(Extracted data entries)

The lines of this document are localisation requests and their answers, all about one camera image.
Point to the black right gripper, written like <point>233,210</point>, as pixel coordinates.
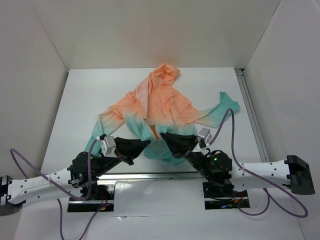
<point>180,145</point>

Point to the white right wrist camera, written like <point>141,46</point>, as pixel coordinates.
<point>204,138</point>

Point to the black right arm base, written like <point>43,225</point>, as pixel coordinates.
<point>215,198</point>

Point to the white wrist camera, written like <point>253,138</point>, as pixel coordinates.
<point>204,138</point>
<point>108,147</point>

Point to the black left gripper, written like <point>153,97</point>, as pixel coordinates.
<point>127,149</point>

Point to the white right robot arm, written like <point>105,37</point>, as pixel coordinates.
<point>292,173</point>

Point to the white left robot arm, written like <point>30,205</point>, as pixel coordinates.
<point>18,193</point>

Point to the aluminium rail front table edge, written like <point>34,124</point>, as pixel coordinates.
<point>150,176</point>

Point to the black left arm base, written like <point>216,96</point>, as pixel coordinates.
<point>103,200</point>

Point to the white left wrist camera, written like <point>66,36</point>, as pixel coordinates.
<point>108,147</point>

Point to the orange and teal jacket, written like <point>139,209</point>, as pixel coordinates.
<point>155,107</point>

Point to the aluminium rail right table edge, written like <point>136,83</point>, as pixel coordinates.
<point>252,115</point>

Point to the aluminium rail table edge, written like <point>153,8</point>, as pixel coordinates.
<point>150,176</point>
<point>252,115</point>

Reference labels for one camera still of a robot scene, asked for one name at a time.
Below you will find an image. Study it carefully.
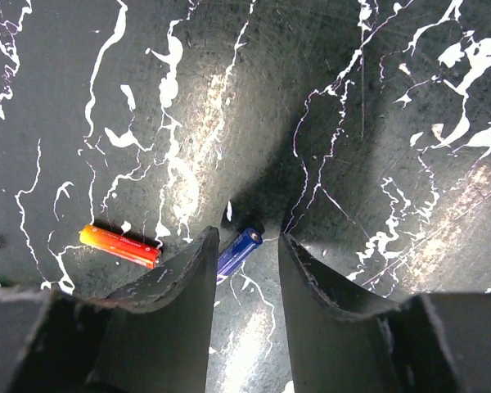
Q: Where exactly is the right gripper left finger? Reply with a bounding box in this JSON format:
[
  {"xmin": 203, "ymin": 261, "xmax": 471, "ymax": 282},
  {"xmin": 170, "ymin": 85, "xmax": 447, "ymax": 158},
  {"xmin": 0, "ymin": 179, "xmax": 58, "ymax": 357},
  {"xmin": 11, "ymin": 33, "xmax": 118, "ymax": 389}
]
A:
[{"xmin": 0, "ymin": 226, "xmax": 219, "ymax": 392}]

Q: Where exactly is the blue AAA battery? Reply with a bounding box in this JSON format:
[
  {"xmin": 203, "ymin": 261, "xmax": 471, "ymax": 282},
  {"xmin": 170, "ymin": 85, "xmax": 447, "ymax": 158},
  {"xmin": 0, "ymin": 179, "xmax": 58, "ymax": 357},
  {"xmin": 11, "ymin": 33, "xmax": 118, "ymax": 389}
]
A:
[{"xmin": 216, "ymin": 228, "xmax": 263, "ymax": 286}]

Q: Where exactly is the red AAA battery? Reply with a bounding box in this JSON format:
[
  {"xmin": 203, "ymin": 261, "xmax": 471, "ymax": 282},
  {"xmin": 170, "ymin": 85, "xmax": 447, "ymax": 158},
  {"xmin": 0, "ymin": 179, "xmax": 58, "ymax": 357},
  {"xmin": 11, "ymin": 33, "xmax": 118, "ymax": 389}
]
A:
[{"xmin": 79, "ymin": 224, "xmax": 162, "ymax": 269}]

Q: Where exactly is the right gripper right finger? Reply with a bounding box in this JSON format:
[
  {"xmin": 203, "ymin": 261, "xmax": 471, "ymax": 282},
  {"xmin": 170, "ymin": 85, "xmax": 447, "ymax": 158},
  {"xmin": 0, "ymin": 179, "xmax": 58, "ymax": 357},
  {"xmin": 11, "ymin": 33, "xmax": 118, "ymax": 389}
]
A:
[{"xmin": 278, "ymin": 234, "xmax": 491, "ymax": 392}]

> Exercise objective
Among the records, find all lines that include the string "white" and return them.

> Answer section
Point to the white right wrist camera, written like <point>141,46</point>, as pixel coordinates.
Point to the white wrist camera, written like <point>253,138</point>, as pixel coordinates.
Point to the white right robot arm, written like <point>105,37</point>, as pixel coordinates.
Point to the white left robot arm, written like <point>30,205</point>, as pixel coordinates.
Point to the white left wrist camera, written like <point>66,36</point>, as pixel coordinates.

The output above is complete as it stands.